Quotes from others about the person
"When the history of his time is written he will stand forth as the great figure in the years which have been so crowded with events. He gained the entire confidence of the nation by his patriotism, wisdom, and ability, just as he won its love by his kindness and goodness to all men." - Henry Cabot Lodge
"President McKinley was not a ruler of exclusive or aristocratic tendencies. He was a good friend of the people, a genuine democrat in the best sense of the word." - Porfirio Díaz
Interests
Politicians
Rutherford B. Hayes
Sport & Clubs
Swimming
Connections
At a Canton picnic in 1869 - the year he entered politics - McKinley met and began courting his future wife, Ida Saxton. McKinley married Ida Saxton, a cashier at her father’s bank, in 1871, and she gave birth to a daughter, Katherine, on Christmas Day the same year.
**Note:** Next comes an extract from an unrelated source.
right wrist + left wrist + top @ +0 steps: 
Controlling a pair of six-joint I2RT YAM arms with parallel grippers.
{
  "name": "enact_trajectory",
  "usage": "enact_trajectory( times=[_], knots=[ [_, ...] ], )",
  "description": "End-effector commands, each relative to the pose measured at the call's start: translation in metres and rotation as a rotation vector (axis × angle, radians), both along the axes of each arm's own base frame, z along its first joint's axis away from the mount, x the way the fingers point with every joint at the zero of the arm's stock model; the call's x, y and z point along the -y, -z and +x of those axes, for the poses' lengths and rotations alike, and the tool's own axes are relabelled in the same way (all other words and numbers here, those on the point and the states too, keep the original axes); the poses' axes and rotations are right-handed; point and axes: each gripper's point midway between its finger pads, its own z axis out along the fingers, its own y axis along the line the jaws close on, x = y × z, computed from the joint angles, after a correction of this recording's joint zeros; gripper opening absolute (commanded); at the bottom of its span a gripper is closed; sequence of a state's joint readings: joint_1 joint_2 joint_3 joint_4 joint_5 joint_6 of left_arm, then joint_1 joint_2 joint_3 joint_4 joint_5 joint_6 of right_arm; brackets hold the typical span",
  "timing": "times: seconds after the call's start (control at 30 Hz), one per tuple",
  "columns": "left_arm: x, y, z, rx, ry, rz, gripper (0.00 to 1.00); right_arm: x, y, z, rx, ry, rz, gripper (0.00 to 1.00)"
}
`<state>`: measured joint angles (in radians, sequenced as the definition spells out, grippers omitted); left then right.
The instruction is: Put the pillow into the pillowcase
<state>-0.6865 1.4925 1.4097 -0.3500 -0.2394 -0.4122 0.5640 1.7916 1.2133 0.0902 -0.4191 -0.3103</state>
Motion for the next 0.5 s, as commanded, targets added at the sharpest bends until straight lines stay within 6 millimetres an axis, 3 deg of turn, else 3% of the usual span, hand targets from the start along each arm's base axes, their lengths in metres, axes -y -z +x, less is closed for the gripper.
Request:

A second daughter, Ida, was born in 1873 but died four months later.
Katherine passed away from typhoid fever in 1875, and his wife’s health deteriorated due to phlebitis and undiagnosed epilepsy. During their time in the White House, Ida often needed sedation to enable her to sit through official functions as First Lady, and McKinley would throw a handkerchief over her face when she suffered an epileptic seizure.